- Task prompt
After locating the line that contains "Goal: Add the" in the records below, write out exactly that line and each line after it through the one that contains "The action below", and nothing else.

▼

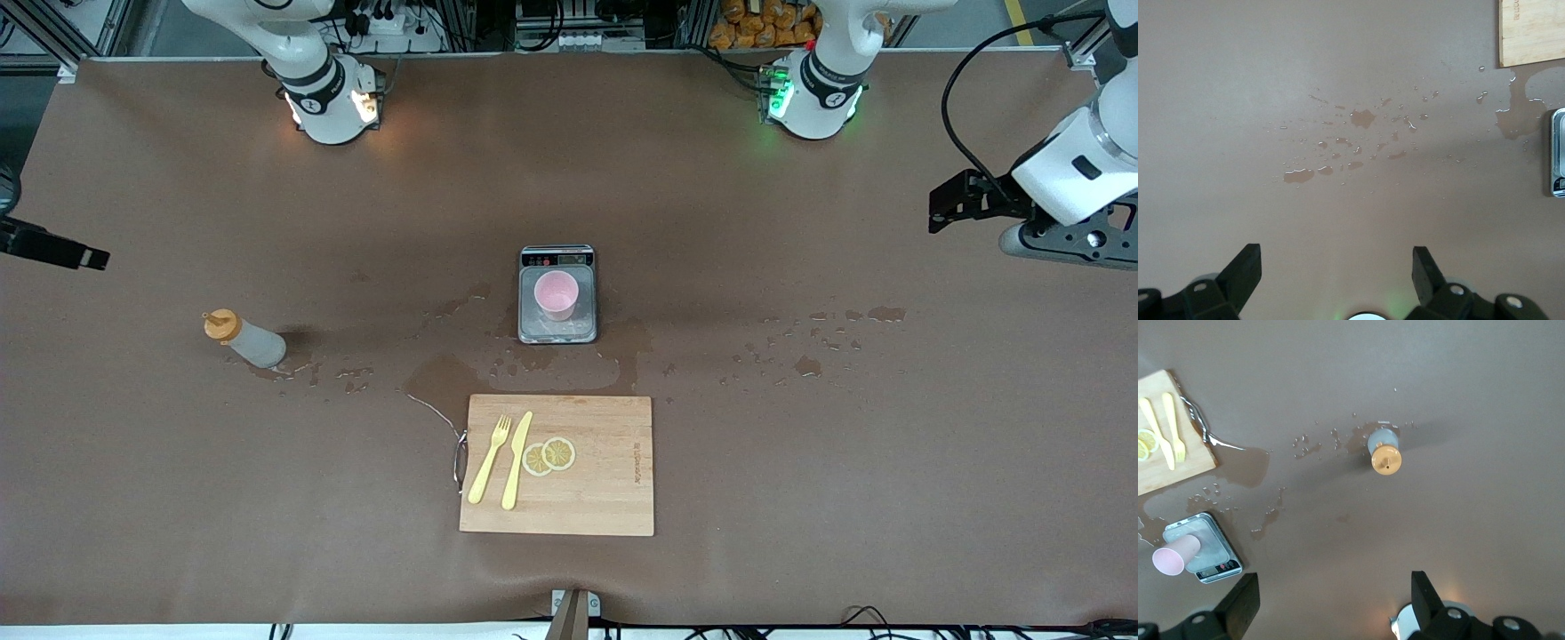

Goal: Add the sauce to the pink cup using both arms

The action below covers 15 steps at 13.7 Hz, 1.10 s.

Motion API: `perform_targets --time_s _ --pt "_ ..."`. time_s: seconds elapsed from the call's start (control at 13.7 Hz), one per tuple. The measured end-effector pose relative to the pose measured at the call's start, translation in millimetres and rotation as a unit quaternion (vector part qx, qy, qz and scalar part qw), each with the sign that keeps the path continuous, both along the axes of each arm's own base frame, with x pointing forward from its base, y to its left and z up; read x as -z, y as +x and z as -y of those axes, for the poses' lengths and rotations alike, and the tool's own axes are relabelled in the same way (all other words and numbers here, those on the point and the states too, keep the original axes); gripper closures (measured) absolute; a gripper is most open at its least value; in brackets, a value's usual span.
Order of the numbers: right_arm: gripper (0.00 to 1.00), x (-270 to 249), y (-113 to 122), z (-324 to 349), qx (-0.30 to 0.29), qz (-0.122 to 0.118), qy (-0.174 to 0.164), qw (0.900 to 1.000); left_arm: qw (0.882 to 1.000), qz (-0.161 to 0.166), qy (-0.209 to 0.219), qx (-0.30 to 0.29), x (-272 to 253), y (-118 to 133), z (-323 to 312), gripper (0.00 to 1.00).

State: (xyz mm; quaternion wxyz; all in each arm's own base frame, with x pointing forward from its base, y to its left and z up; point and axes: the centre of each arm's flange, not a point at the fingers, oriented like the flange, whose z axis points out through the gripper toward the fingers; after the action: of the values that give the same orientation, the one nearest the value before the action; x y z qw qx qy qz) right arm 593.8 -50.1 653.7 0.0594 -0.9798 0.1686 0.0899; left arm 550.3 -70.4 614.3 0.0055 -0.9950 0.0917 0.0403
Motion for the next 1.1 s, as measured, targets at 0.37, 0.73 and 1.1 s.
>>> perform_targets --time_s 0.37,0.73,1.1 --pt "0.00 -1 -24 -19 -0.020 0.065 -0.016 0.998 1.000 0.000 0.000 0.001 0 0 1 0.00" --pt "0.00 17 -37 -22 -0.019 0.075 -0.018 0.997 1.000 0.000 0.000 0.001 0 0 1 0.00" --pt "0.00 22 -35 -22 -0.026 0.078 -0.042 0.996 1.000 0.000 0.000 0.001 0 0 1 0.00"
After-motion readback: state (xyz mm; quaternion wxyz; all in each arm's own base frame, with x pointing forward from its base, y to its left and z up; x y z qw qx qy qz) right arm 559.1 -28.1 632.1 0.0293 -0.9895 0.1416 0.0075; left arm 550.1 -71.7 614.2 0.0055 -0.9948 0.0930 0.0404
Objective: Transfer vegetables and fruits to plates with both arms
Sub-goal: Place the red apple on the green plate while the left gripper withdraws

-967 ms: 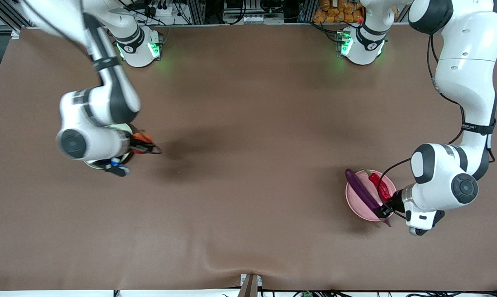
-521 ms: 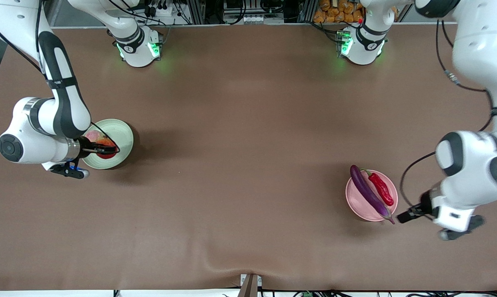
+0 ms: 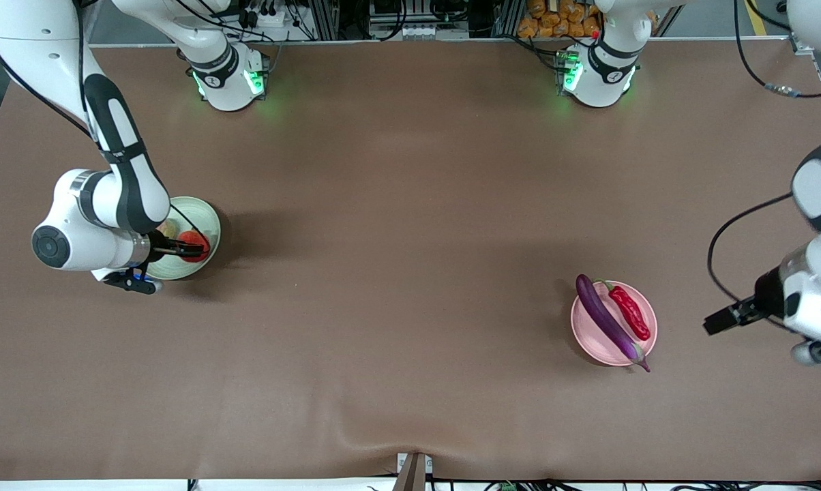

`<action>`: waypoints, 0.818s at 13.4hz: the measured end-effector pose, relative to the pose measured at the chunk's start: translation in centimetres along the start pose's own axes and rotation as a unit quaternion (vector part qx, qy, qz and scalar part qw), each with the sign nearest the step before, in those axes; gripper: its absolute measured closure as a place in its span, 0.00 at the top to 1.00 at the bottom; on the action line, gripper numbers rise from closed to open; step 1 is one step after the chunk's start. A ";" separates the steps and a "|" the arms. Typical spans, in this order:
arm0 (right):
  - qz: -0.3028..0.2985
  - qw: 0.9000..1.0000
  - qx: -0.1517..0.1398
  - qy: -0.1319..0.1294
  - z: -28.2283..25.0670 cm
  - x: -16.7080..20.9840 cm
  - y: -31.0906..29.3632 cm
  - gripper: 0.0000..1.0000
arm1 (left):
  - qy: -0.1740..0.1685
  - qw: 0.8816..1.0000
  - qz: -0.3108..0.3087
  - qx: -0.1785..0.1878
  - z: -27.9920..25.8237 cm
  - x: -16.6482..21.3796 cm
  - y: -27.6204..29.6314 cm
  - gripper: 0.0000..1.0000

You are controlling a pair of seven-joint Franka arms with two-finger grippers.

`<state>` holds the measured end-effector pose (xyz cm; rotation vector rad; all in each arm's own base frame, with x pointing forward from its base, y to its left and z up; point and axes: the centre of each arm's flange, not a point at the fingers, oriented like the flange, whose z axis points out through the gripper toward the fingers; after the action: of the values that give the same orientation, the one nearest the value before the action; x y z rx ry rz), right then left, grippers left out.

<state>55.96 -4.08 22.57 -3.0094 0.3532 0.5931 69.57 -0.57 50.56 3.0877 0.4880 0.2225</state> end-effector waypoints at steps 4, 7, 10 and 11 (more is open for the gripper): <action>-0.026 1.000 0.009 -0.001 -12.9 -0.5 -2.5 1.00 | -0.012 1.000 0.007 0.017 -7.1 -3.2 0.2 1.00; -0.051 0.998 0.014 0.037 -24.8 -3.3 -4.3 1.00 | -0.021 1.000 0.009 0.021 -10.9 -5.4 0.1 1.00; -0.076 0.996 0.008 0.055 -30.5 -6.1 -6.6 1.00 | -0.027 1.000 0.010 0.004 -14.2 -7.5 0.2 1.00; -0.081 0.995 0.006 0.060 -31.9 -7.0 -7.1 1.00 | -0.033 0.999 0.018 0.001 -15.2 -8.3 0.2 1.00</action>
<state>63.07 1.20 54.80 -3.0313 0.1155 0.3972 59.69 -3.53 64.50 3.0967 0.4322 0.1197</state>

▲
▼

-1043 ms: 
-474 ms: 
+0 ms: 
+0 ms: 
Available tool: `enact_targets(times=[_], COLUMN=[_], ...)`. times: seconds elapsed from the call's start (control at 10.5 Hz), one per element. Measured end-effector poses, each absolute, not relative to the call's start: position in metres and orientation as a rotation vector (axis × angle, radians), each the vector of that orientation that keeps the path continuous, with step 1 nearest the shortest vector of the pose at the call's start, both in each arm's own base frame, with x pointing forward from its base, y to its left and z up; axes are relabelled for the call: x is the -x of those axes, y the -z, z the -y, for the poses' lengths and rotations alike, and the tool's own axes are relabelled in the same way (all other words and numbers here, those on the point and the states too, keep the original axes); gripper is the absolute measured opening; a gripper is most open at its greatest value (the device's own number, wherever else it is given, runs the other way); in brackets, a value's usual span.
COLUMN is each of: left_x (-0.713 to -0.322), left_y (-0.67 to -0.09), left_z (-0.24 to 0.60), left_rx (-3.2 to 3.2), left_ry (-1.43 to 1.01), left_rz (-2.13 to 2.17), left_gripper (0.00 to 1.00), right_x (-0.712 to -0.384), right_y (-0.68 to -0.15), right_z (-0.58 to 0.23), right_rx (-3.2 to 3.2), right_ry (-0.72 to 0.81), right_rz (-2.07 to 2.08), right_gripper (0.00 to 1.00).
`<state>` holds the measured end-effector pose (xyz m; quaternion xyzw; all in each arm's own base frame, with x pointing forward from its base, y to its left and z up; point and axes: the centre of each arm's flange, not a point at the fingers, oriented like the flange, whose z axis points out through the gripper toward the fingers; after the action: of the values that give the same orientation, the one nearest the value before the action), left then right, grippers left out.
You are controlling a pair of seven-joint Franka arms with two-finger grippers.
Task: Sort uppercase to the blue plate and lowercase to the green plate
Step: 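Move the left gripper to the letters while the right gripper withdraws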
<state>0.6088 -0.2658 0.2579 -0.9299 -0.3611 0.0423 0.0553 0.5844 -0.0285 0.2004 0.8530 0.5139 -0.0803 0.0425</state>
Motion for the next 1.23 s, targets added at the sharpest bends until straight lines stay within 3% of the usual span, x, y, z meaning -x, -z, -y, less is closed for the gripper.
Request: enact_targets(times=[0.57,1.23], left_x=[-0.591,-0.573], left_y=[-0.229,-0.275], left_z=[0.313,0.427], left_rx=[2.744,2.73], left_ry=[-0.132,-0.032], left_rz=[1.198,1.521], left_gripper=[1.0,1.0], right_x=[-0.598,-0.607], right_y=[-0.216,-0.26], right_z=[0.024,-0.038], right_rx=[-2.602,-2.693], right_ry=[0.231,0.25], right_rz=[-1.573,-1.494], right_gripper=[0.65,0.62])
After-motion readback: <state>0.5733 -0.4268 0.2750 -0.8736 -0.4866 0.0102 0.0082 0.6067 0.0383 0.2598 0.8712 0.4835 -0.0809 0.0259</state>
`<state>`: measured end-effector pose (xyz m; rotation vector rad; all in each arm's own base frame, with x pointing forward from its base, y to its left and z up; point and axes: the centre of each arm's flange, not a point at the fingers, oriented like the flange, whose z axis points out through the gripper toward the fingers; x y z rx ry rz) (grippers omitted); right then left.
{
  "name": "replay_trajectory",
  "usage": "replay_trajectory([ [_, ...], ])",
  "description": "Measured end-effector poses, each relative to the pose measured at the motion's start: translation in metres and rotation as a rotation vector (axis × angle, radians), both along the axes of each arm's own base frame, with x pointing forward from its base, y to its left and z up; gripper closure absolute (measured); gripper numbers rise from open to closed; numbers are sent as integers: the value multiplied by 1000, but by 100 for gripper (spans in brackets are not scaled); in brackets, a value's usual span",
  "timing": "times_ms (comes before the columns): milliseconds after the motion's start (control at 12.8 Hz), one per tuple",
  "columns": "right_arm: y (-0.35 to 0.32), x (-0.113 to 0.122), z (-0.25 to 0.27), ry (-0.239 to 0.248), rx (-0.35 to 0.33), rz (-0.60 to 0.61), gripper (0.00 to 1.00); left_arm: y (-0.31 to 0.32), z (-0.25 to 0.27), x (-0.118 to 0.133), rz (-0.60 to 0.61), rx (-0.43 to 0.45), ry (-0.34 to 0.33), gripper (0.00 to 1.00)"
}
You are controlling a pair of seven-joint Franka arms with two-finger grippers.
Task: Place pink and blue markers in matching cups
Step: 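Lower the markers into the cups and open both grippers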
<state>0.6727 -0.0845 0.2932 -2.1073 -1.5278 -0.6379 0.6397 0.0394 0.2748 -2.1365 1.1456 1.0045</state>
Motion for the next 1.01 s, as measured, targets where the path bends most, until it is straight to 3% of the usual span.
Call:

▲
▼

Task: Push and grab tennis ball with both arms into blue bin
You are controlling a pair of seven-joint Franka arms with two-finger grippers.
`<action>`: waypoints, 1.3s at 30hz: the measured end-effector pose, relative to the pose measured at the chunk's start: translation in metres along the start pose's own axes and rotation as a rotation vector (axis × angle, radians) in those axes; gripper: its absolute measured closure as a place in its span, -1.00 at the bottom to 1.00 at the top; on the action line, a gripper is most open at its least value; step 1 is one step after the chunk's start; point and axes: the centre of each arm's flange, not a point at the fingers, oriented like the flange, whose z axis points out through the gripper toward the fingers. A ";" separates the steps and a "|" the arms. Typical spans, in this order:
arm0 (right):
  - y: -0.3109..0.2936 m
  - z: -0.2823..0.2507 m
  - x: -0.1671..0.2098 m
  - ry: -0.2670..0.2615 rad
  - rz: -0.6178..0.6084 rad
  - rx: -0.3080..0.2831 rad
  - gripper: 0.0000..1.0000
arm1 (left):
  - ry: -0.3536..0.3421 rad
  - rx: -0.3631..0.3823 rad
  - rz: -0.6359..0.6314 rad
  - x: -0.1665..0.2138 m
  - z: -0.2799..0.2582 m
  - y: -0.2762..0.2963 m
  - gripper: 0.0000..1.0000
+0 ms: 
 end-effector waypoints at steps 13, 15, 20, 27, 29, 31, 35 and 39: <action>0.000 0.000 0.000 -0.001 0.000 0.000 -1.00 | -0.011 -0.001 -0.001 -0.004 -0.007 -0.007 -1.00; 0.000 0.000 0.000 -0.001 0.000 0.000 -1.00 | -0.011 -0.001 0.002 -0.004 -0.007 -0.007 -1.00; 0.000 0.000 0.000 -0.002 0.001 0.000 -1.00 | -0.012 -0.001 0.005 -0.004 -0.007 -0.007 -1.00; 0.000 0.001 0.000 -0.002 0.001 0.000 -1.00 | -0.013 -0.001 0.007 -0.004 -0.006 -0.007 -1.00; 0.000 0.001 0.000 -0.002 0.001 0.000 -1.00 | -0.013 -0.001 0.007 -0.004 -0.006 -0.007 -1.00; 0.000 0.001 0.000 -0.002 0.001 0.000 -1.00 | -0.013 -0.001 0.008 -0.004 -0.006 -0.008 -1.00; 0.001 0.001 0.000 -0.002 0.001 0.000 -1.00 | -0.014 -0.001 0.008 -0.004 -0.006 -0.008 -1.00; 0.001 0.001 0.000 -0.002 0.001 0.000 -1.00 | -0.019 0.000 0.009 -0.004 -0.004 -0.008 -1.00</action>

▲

- Final answer
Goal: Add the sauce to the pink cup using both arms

The action below covers 15 steps at 13.7 Hz, 1.10 s.

No more is needed to finish this exercise.